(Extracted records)
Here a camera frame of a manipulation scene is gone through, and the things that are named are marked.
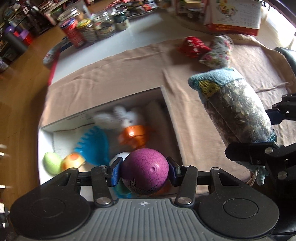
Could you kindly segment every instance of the wooden floor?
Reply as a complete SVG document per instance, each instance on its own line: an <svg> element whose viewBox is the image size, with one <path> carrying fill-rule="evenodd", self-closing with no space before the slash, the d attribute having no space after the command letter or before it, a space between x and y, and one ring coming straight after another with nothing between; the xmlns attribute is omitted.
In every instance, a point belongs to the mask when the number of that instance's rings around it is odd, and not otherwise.
<svg viewBox="0 0 296 241"><path fill-rule="evenodd" d="M102 0L89 9L97 12L110 2ZM39 184L37 130L50 72L42 60L63 37L53 27L0 75L0 152L5 153L0 157L0 185L7 187L0 195L7 207Z"/></svg>

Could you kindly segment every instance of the green ball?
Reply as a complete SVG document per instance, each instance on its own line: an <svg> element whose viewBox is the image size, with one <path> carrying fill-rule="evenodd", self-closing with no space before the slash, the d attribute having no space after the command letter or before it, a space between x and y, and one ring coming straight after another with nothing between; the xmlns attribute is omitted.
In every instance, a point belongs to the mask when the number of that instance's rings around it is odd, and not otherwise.
<svg viewBox="0 0 296 241"><path fill-rule="evenodd" d="M45 170L51 175L57 175L61 172L62 158L53 152L46 152L43 158Z"/></svg>

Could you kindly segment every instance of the white ball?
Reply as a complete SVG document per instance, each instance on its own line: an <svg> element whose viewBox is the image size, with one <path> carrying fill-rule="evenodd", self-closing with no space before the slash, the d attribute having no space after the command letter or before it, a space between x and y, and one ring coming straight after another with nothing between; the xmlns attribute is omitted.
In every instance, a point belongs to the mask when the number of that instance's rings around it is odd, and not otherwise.
<svg viewBox="0 0 296 241"><path fill-rule="evenodd" d="M130 154L130 152L122 152L117 154L115 157L113 157L111 159L111 161L109 162L109 166L111 166L111 164L118 158L118 157L122 157L123 160L125 160L125 158Z"/></svg>

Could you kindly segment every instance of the glass jar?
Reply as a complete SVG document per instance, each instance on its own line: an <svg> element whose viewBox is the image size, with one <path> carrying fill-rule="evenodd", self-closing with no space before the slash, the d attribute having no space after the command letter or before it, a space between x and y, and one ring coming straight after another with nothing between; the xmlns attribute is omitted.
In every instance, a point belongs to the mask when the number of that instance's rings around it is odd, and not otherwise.
<svg viewBox="0 0 296 241"><path fill-rule="evenodd" d="M3 73L5 70L7 70L8 65L4 62L4 60L0 57L0 73Z"/></svg>
<svg viewBox="0 0 296 241"><path fill-rule="evenodd" d="M124 10L117 10L111 13L111 15L114 18L117 30L122 31L129 27L129 20L126 18L126 12Z"/></svg>
<svg viewBox="0 0 296 241"><path fill-rule="evenodd" d="M77 21L81 21L84 19L84 13L80 9L72 7L60 14L57 20L63 22L69 18L75 18Z"/></svg>
<svg viewBox="0 0 296 241"><path fill-rule="evenodd" d="M80 21L76 28L82 34L84 39L89 43L94 43L98 41L98 35L94 28L94 24L91 22L89 18L83 19Z"/></svg>
<svg viewBox="0 0 296 241"><path fill-rule="evenodd" d="M94 22L95 29L98 31L101 38L108 38L115 33L114 20L108 12L101 11L96 14L92 14L91 19Z"/></svg>

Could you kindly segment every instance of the jar lid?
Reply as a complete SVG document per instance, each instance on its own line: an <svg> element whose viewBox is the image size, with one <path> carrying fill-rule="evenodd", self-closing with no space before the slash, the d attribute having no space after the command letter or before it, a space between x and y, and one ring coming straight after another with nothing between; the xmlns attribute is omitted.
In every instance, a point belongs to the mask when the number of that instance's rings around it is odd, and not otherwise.
<svg viewBox="0 0 296 241"><path fill-rule="evenodd" d="M191 12L201 12L201 9L199 8L187 8L187 10Z"/></svg>
<svg viewBox="0 0 296 241"><path fill-rule="evenodd" d="M64 28L68 27L69 25L75 23L75 21L77 21L75 18L66 19L65 21L62 21L59 23L59 27L61 29L64 29Z"/></svg>
<svg viewBox="0 0 296 241"><path fill-rule="evenodd" d="M92 14L91 19L94 20L94 19L98 19L98 18L102 18L102 17L106 17L106 16L108 16L108 13L106 11L100 11L100 12Z"/></svg>
<svg viewBox="0 0 296 241"><path fill-rule="evenodd" d="M83 28L86 25L90 24L91 20L89 18L83 19L76 25L76 28Z"/></svg>
<svg viewBox="0 0 296 241"><path fill-rule="evenodd" d="M60 14L58 16L57 20L61 21L63 19L76 17L79 14L80 14L80 11L77 8L72 7L72 8L67 9L66 11L64 11L62 14Z"/></svg>
<svg viewBox="0 0 296 241"><path fill-rule="evenodd" d="M126 13L125 10L117 10L115 12L112 12L111 15L117 16L117 15L124 15Z"/></svg>

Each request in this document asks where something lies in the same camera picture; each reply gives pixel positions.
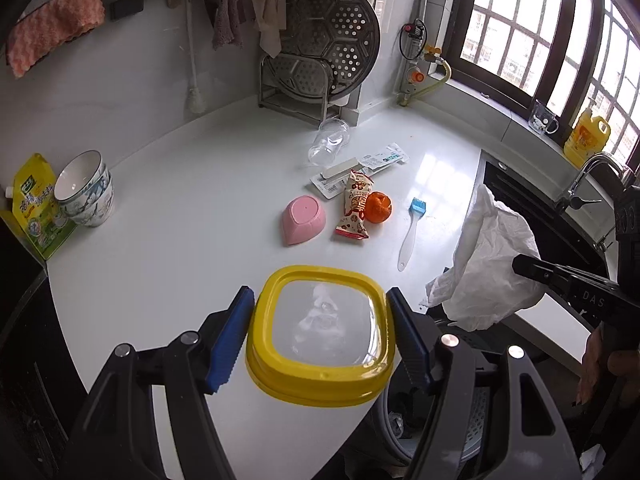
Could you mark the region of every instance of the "yellow hose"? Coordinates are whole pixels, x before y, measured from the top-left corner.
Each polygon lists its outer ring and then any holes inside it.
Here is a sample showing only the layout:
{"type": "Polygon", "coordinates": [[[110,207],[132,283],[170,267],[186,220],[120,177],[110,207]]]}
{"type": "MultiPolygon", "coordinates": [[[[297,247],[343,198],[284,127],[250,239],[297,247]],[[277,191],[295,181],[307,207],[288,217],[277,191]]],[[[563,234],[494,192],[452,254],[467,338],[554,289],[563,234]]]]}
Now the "yellow hose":
{"type": "Polygon", "coordinates": [[[421,95],[428,94],[429,92],[433,92],[435,89],[440,88],[444,83],[446,83],[449,79],[451,79],[451,66],[447,63],[446,60],[442,60],[442,64],[444,66],[445,75],[439,81],[436,81],[434,84],[427,86],[427,88],[423,88],[422,90],[418,90],[417,92],[406,97],[406,94],[402,98],[402,100],[398,103],[400,106],[407,106],[412,99],[416,97],[420,97],[421,95]]]}

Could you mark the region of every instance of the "white wall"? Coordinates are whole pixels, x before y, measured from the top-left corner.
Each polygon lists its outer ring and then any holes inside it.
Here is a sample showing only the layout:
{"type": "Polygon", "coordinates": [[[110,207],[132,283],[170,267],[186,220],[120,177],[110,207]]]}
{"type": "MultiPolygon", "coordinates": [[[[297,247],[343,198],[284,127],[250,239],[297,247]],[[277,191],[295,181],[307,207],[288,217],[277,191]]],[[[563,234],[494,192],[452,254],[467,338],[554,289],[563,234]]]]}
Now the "white wall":
{"type": "MultiPolygon", "coordinates": [[[[31,8],[47,0],[34,0],[31,8]]],[[[250,1],[245,0],[245,9],[250,1]]],[[[212,27],[194,0],[198,83],[209,110],[257,91],[257,34],[242,26],[244,48],[211,47],[212,27]]],[[[247,12],[253,15],[252,9],[247,12]]],[[[0,69],[0,186],[33,152],[54,170],[96,149],[108,165],[194,117],[185,108],[190,62],[184,4],[145,0],[145,9],[64,44],[15,80],[0,69]]]]}
{"type": "Polygon", "coordinates": [[[402,61],[398,50],[398,32],[403,24],[414,18],[417,9],[418,0],[384,0],[380,17],[380,52],[373,70],[362,83],[358,101],[360,110],[389,97],[397,90],[402,61]]]}

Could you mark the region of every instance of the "plastic food container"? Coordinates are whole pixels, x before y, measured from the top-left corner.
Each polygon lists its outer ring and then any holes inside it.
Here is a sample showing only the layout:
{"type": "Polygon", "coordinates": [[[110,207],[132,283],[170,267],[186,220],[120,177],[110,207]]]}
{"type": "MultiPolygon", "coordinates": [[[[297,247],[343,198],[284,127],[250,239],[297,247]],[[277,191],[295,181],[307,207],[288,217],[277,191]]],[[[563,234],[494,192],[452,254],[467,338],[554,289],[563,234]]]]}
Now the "plastic food container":
{"type": "Polygon", "coordinates": [[[292,266],[267,280],[247,338],[255,383],[305,406],[353,406],[375,398],[392,370],[393,320],[380,286],[329,267],[292,266]]]}

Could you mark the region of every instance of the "kitchen sink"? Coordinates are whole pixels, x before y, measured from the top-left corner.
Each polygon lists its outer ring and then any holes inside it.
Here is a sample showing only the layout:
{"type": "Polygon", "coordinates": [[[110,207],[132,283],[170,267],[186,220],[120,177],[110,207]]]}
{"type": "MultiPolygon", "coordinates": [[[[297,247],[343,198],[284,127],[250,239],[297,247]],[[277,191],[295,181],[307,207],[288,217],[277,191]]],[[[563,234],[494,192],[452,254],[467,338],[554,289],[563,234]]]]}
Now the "kitchen sink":
{"type": "Polygon", "coordinates": [[[531,227],[541,259],[609,277],[602,251],[568,215],[554,211],[549,197],[486,152],[480,163],[482,182],[495,199],[520,213],[531,227]]]}

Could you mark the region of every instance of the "snack bag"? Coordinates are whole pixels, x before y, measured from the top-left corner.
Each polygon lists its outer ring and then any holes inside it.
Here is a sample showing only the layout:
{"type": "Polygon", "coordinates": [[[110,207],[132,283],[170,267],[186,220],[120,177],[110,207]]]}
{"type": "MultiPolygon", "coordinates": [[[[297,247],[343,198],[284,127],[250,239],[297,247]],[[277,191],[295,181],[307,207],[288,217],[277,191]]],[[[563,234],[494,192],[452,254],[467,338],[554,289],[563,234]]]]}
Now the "snack bag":
{"type": "Polygon", "coordinates": [[[369,238],[364,228],[364,207],[372,187],[373,181],[368,176],[351,171],[344,189],[344,216],[335,228],[336,233],[356,240],[369,238]]]}
{"type": "Polygon", "coordinates": [[[14,178],[14,216],[45,260],[76,227],[53,198],[55,185],[56,175],[39,153],[34,153],[14,178]]]}

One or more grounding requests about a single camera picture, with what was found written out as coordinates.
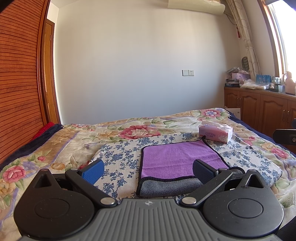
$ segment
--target blue gripper pad
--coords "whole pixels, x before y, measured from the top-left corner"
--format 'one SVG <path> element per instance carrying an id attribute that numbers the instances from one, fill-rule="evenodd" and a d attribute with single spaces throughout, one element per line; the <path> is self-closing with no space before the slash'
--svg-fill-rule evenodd
<path id="1" fill-rule="evenodd" d="M 82 168 L 78 173 L 84 180 L 93 185 L 101 176 L 103 176 L 104 170 L 104 162 L 101 159 L 97 159 L 86 167 Z"/>
<path id="2" fill-rule="evenodd" d="M 199 159 L 193 162 L 192 170 L 193 175 L 198 178 L 202 184 L 206 184 L 218 175 L 218 170 Z"/>

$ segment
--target wooden door
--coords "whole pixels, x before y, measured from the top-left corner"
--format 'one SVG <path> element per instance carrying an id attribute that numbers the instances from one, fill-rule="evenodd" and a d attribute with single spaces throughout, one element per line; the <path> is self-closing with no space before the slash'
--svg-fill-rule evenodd
<path id="1" fill-rule="evenodd" d="M 288 100 L 262 94 L 258 130 L 272 137 L 276 129 L 286 126 Z"/>
<path id="2" fill-rule="evenodd" d="M 240 91 L 241 120 L 258 129 L 260 113 L 260 94 Z"/>
<path id="3" fill-rule="evenodd" d="M 57 97 L 54 86 L 54 64 L 53 64 L 53 39 L 54 23 L 46 20 L 43 43 L 43 68 L 44 68 L 44 89 L 46 97 L 46 113 L 48 121 L 55 124 L 61 123 L 57 107 Z"/>
<path id="4" fill-rule="evenodd" d="M 238 108 L 239 91 L 224 89 L 224 105 L 227 108 Z"/>

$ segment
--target cabinet door
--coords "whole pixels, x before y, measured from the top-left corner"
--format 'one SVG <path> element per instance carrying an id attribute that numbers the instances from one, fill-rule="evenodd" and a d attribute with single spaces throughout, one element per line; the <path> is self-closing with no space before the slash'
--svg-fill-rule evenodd
<path id="1" fill-rule="evenodd" d="M 260 94 L 240 92 L 241 119 L 254 129 L 258 129 L 260 113 Z"/>
<path id="2" fill-rule="evenodd" d="M 296 119 L 296 101 L 288 100 L 288 108 L 287 108 L 287 121 L 285 129 L 293 129 L 292 121 Z M 291 152 L 296 153 L 296 146 L 294 145 L 284 145 Z"/>
<path id="3" fill-rule="evenodd" d="M 276 129 L 284 129 L 287 106 L 288 100 L 286 99 L 262 94 L 260 97 L 259 131 L 272 137 Z"/>
<path id="4" fill-rule="evenodd" d="M 293 129 L 292 121 L 296 119 L 296 101 L 288 100 L 286 129 Z"/>
<path id="5" fill-rule="evenodd" d="M 237 108 L 239 102 L 238 90 L 224 90 L 224 105 L 227 108 Z"/>

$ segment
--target white wall
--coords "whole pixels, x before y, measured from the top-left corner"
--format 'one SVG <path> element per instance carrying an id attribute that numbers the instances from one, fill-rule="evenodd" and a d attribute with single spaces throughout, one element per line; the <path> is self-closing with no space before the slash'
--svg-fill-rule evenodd
<path id="1" fill-rule="evenodd" d="M 59 9 L 57 91 L 65 124 L 94 124 L 224 105 L 241 65 L 227 16 L 165 0 L 80 0 Z M 194 77 L 183 77 L 193 69 Z"/>
<path id="2" fill-rule="evenodd" d="M 252 32 L 261 74 L 275 75 L 274 58 L 267 26 L 257 0 L 242 0 Z"/>
<path id="3" fill-rule="evenodd" d="M 53 49 L 54 85 L 55 85 L 55 91 L 56 91 L 56 97 L 57 97 L 57 106 L 58 106 L 58 109 L 59 109 L 59 117 L 60 117 L 61 123 L 63 124 L 60 105 L 59 105 L 59 97 L 58 97 L 58 92 L 57 92 L 57 75 L 56 75 L 56 67 L 55 67 L 55 40 L 56 40 L 56 32 L 57 32 L 57 16 L 58 16 L 58 13 L 59 13 L 59 8 L 50 2 L 49 8 L 48 8 L 48 13 L 47 13 L 47 19 L 54 22 L 54 36 L 53 36 L 53 38 L 54 38 L 53 39 L 53 41 L 54 41 L 54 49 Z"/>

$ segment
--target window frame
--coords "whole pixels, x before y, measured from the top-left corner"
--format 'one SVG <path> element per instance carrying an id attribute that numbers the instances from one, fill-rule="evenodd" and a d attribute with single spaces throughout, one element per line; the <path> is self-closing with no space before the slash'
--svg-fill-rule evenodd
<path id="1" fill-rule="evenodd" d="M 276 19 L 273 6 L 268 5 L 278 0 L 257 0 L 257 1 L 262 11 L 262 14 L 267 26 L 270 42 L 271 42 L 272 54 L 274 57 L 275 76 L 282 77 L 282 75 L 286 72 L 286 66 L 287 66 L 286 50 L 283 44 L 281 30 L 279 28 L 279 24 Z"/>

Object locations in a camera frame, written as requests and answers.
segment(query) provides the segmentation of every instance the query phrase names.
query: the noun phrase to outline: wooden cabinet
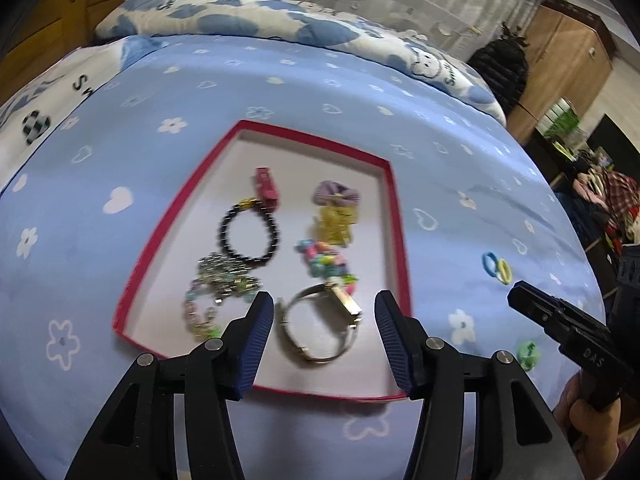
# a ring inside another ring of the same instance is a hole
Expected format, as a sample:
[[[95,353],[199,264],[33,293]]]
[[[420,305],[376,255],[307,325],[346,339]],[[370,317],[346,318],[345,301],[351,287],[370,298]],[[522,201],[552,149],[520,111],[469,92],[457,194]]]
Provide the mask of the wooden cabinet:
[[[527,43],[527,87],[507,118],[507,130],[520,144],[561,97],[584,115],[611,72],[596,31],[557,10],[538,9]]]

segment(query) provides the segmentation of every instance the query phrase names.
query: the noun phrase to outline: blue bedsheet
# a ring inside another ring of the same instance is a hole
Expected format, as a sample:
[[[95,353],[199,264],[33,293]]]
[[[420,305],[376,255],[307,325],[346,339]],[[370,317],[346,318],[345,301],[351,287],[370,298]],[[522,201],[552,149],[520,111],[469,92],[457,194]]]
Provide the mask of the blue bedsheet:
[[[255,38],[166,40],[82,102],[0,196],[0,408],[48,479],[64,477],[138,354],[111,319],[148,236],[242,118],[388,158],[414,316],[464,352],[535,341],[542,358],[530,377],[556,401],[574,366],[508,307],[509,288],[484,272],[481,256],[493,251],[516,280],[599,319],[602,300],[564,211],[494,118],[350,54]],[[123,187],[128,195],[112,194]],[[473,409],[469,402],[466,462]],[[252,392],[229,410],[248,480],[394,480],[420,403]],[[182,441],[178,466],[187,468]]]

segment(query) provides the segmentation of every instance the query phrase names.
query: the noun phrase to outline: pink hair clip
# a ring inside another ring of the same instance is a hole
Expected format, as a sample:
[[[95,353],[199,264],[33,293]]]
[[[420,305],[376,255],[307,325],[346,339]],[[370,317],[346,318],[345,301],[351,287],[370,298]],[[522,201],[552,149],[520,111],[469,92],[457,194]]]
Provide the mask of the pink hair clip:
[[[314,191],[314,203],[318,205],[356,207],[359,201],[360,194],[357,190],[333,180],[323,180]]]

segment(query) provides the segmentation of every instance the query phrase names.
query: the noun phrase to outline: metal screw
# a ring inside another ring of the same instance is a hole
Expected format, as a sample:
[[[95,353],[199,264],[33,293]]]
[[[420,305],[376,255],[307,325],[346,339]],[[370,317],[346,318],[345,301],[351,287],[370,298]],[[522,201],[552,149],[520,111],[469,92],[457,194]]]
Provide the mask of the metal screw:
[[[222,345],[222,339],[214,337],[213,339],[207,339],[206,343],[204,343],[204,348],[207,350],[220,350]]]
[[[513,363],[513,355],[511,355],[506,350],[498,350],[495,354],[495,357],[498,359],[498,361],[506,365]]]
[[[430,337],[427,339],[427,346],[431,350],[442,350],[444,348],[444,341],[439,337]]]
[[[149,366],[154,361],[153,354],[142,354],[136,359],[140,366]]]

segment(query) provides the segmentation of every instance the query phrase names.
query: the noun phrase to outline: clothing pile
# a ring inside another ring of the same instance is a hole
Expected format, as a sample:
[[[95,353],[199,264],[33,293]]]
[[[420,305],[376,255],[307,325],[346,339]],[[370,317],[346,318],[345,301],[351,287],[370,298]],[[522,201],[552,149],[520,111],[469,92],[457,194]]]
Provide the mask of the clothing pile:
[[[577,173],[572,193],[558,199],[583,244],[604,234],[620,255],[623,244],[640,243],[640,189],[630,176],[591,166]]]

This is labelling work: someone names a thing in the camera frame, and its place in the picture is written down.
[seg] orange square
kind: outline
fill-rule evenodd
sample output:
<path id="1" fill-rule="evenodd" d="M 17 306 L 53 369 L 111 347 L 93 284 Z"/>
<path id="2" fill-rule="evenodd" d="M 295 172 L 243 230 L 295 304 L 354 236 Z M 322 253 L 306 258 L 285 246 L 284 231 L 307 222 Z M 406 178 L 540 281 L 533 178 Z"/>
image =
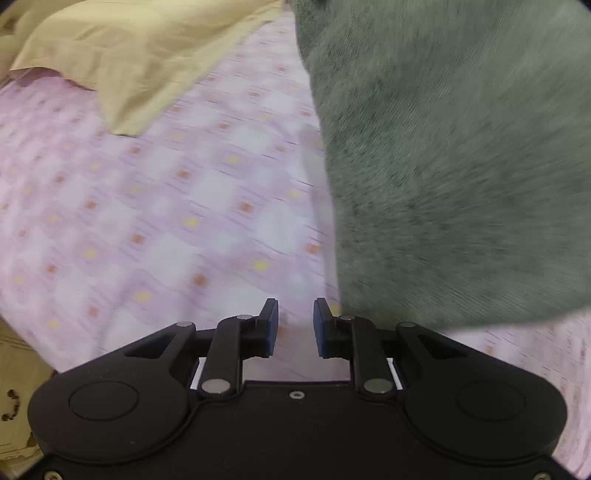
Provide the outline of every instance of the orange square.
<path id="1" fill-rule="evenodd" d="M 310 255 L 318 255 L 320 253 L 320 247 L 318 245 L 315 245 L 315 244 L 307 244 L 306 245 L 306 251 Z"/>
<path id="2" fill-rule="evenodd" d="M 131 241 L 135 244 L 142 245 L 145 242 L 145 238 L 142 235 L 136 233 L 135 235 L 132 235 Z"/>
<path id="3" fill-rule="evenodd" d="M 240 202 L 238 208 L 245 213 L 252 213 L 255 209 L 254 206 L 247 202 Z"/>
<path id="4" fill-rule="evenodd" d="M 207 285 L 207 277 L 199 274 L 193 277 L 193 284 L 198 287 L 204 287 Z"/>

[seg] green blanket
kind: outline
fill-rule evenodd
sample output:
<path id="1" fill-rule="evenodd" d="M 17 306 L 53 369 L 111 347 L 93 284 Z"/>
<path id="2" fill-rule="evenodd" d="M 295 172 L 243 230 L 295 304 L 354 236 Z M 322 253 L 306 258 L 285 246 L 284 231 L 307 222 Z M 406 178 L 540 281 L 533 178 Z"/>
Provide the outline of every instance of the green blanket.
<path id="1" fill-rule="evenodd" d="M 295 0 L 343 312 L 525 323 L 591 303 L 591 13 Z"/>

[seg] bed sheet
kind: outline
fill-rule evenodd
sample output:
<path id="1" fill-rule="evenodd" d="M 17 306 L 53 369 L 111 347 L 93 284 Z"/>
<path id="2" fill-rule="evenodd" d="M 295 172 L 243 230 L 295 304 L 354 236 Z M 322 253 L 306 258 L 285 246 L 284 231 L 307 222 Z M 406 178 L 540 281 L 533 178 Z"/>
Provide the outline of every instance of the bed sheet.
<path id="1" fill-rule="evenodd" d="M 313 300 L 339 311 L 322 139 L 293 17 L 263 26 L 141 137 L 93 92 L 36 70 L 0 93 L 0 312 L 65 370 L 178 321 L 280 301 L 275 355 L 245 378 L 339 380 Z M 591 473 L 591 314 L 449 333 L 545 376 L 569 405 L 556 451 Z"/>

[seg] bed
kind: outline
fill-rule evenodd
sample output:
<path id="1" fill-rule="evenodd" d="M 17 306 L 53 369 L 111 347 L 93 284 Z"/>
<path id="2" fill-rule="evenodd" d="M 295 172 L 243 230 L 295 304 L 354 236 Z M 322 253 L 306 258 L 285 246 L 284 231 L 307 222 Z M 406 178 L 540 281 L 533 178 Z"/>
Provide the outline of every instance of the bed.
<path id="1" fill-rule="evenodd" d="M 323 144 L 286 12 L 237 45 L 140 136 L 108 133 L 96 93 L 34 69 L 0 92 L 0 313 L 72 368 L 180 321 L 280 301 L 274 357 L 245 377 L 338 380 L 316 297 L 339 313 Z M 449 332 L 548 378 L 569 405 L 556 457 L 591 473 L 591 316 Z"/>

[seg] mattress
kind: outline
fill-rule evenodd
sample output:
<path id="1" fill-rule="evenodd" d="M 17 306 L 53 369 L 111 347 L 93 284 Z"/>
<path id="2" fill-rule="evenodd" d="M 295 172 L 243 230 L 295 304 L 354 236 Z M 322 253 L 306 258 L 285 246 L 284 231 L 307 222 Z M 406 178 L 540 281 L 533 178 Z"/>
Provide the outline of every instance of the mattress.
<path id="1" fill-rule="evenodd" d="M 275 355 L 245 378 L 341 380 L 313 301 L 339 313 L 332 203 L 293 17 L 238 45 L 138 138 L 95 93 L 35 70 L 0 92 L 0 313 L 66 370 L 179 321 L 211 328 L 280 302 Z M 556 458 L 591 473 L 591 313 L 448 332 L 546 377 L 569 422 Z"/>

• TRY IT
Up to and including the line with "Could you kindly segment every instance of the wooden", copy the data above from its first line. Skip pictures.

• ANSWER TO THIS EXERCISE
Here a camera frame of a manipulation scene is gone through, and the things that are named are marked.
Could you kindly segment every instance of the wooden floor?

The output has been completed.